- Born: December 15, 1934 Kansas City, Missouri, United States
- Died: December 27, 2011 (aged 77) Massachusetts, United States
- Occupations: Actor, film director, screenwriter, film producer
- Years active: 1966–2011
- Spouse(s): Zina Rachevsky (div) Pamela Rooks (div. 1985)
- Children: 1 (Ryan Rooks)

= Conrad Rooks =

American film director (1934–2011)

Conrad Rooks (December 15, 1934 in Kansas City, Missouri – December 27, 2011 in Massachusetts) was an American writer, director and producer most well known for his 1972 filmed adaptation of Hermann Hesse's novel Siddhartha.

== Early life ==
Rooks was an heir to the Avon Products cosmetics fortune, where his father, Russell Rooks, was one of the founding Presidents, who came up with the now famous phrase "Ding Dong Avon calling".

By the time he was eighteen, Rooks became a troubled substance abuser (alcohol, cocaine, heroin, et al.). After years of addiction, he traveled to Europe seeking a new "sleeping cure" being offered by a medical doctor at a clinic in Zurich. According to Rooks, the cure was successful and he never abused substances again.
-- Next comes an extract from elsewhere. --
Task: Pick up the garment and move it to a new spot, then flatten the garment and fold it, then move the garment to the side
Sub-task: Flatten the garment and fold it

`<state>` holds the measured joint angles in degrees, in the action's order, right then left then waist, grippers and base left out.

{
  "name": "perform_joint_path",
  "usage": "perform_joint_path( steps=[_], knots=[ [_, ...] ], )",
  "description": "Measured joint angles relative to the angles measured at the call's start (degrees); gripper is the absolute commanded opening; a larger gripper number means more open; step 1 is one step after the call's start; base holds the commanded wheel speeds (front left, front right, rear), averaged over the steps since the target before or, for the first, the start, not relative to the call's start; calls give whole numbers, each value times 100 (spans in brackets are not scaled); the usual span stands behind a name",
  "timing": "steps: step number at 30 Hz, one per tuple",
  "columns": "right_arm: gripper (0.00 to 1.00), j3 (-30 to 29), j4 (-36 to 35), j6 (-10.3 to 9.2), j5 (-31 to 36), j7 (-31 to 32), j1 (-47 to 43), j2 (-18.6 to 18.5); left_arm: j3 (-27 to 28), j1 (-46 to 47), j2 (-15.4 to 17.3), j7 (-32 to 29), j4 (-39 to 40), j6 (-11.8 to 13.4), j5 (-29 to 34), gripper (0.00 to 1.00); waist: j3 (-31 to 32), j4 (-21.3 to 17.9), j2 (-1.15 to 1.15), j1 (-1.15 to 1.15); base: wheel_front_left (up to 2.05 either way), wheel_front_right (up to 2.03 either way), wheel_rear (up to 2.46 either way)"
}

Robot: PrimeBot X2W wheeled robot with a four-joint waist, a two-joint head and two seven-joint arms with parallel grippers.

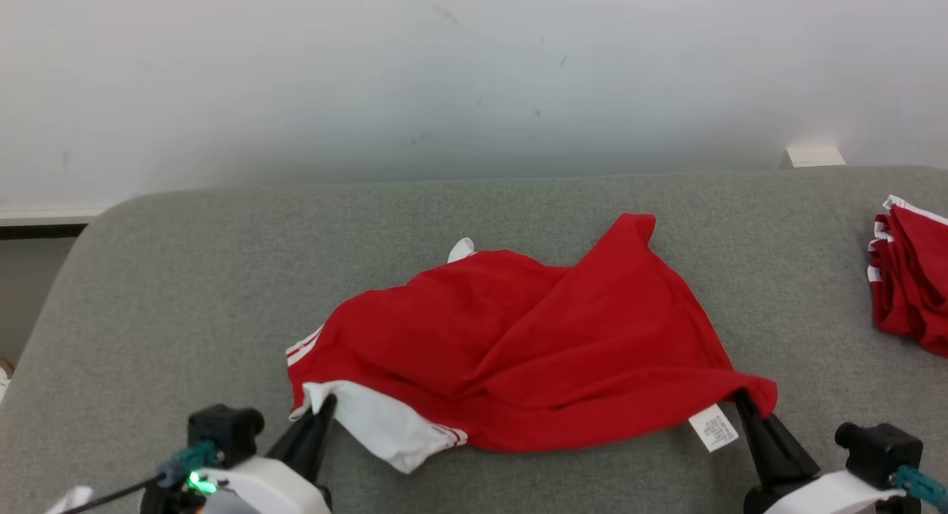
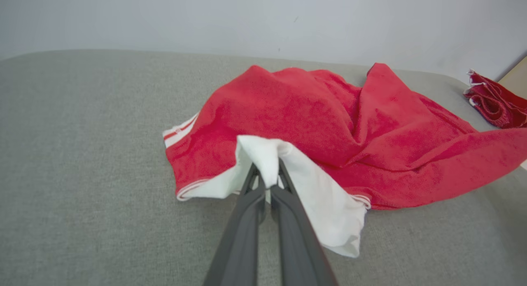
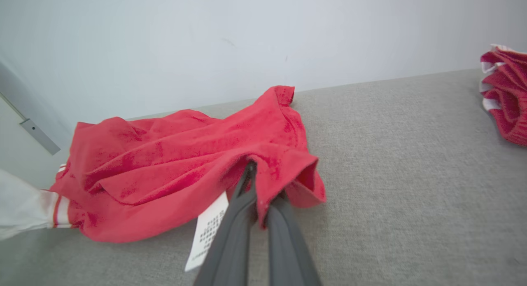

Conrad spent much of his life traveling the globe, living abroad for many years in such places as New Delhi and Pattaya, Thailand.

== Career ==
In 1966 Rooks wrote, directed and starred in his first film, Chappaqua, a semi-autobiographical exploration of the perils of drug addiction, the agony of withdrawal, and the author's journey to Europe and success with the aforementioned "sleeping cure." The film won second prize at the Venice Film Festival in competition against works from established directors François Truffaut and Roger Vadim.

He directed the film Siddhartha which was released in 1972. It stars Shashi Kapoor.

He died on December 27, 2011, in Massachusetts.

== Family ==
He was married to the American heiress Zina Rachevsky and the couple had a son Alexander (1958-) and a daughter Rhea (1966-). Later he married the Indian director and screenwriter Pamela Rooks and the couple had a son, Ryan Rooks, before they divorced in 1985.